[2r] Tu m'hai più volte ricerco, Giovanni mio, che sia contento scrivere tutta la gita mia d'Alamagna distintamente. Io insino a qui te l'ho negato, iudicando che non meritassi essere scritta, ma che bastassi parlarne quando mancassi ragionamento. Ma instando tu al continuo, non ho potuto contradire come quello che alli amici ogni cosa concedo, e massime a te. Scriverrò, adunque, tutti e' luoghi dove sono stato, e non solo le città e castelli, ma li borghi e minime ville, e quello mi sia accaduto e con chi abbi parlato e di che. E, se ne sarò ripreso, tu ne sarai causa che, me non volente, hai constretto a scrivere.

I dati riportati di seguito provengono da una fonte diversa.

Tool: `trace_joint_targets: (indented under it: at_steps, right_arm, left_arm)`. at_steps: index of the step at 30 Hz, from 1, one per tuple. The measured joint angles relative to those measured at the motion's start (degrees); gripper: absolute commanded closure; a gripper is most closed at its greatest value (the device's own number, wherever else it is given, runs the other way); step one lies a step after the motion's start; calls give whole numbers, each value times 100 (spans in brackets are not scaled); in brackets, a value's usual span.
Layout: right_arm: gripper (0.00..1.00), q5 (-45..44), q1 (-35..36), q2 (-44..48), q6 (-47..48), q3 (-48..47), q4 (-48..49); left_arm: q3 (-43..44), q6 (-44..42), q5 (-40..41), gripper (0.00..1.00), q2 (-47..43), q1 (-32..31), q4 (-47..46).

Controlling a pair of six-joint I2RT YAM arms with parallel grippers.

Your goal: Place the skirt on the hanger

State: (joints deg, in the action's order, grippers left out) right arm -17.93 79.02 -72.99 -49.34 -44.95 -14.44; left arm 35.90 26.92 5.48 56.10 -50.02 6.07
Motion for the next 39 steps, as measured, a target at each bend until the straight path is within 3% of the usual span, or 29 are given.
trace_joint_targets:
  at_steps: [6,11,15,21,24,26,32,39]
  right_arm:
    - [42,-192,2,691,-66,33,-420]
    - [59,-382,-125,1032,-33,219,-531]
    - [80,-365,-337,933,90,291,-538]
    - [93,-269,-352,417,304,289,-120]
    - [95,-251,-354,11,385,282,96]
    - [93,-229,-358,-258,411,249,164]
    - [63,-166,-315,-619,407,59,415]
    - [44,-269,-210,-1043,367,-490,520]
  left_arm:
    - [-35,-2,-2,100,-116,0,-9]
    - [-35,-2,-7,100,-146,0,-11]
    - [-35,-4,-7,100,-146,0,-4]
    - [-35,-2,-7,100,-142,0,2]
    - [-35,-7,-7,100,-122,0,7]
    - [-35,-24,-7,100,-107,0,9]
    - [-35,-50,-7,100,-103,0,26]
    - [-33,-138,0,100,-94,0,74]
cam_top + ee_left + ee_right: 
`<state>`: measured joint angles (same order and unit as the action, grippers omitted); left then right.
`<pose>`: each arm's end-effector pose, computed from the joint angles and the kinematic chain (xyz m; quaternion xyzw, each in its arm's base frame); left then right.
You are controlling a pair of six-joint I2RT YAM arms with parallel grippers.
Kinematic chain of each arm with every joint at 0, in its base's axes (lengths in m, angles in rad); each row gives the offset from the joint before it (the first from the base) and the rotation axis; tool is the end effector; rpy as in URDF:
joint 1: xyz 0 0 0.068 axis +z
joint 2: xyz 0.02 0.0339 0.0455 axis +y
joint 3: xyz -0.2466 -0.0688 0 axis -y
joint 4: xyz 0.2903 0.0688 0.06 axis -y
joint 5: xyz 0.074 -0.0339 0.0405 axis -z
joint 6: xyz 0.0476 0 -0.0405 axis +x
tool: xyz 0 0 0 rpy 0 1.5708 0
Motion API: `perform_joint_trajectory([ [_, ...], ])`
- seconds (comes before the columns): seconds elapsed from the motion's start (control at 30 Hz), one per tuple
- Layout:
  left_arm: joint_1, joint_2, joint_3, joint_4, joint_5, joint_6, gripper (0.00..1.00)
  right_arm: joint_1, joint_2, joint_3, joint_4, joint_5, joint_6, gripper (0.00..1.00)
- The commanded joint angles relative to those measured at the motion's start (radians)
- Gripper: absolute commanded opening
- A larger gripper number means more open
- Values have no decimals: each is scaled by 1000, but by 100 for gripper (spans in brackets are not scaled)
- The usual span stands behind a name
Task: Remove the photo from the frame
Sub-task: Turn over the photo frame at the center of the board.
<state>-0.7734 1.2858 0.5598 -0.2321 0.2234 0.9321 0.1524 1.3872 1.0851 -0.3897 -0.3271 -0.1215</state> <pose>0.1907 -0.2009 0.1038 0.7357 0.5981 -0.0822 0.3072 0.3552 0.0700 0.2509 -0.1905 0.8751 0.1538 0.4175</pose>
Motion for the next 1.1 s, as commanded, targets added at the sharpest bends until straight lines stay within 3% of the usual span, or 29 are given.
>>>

Alli 27 di giugno 1507 partì' di Firenze con quattro servitori a cavallo. E perché disegnai non passare a Bologna, per essere quella infetta di peste, feci la via di Barberino, e quivi mi condussi la mattina a desinare, che era domenica. L'oste dove mi fermai era fiorentino, chiamato Anselmo di ser Bartolo e, per essere ridotto in povertà, col fare osteria s'ingegnava intrattenere sé e la famiglia sua.
Come ebbi mangiato, sentì' per la villa suono di tamburi e tumulto di gente. [2v] Domandai l'oste che cosa fussi. Rispose che il giorno si trovava quivi il conestabile del battaglione e che tutti e' fanti del paese s'avevono a ragunare in quel luogo per fare la monstra. Onde io, pensando di passare il caldo con qualche ragionamento, li dissi: "Anselmo, e l'età e l'arte ti debbe avere fatto e discreto et esperto. E però vorrei mi dicessi il vero se tu iudichi che l'avere introdotta questa ordinanza e dato l'arme a questi fanti, chiamati battaglioni, sia a proposito della città nostra o no".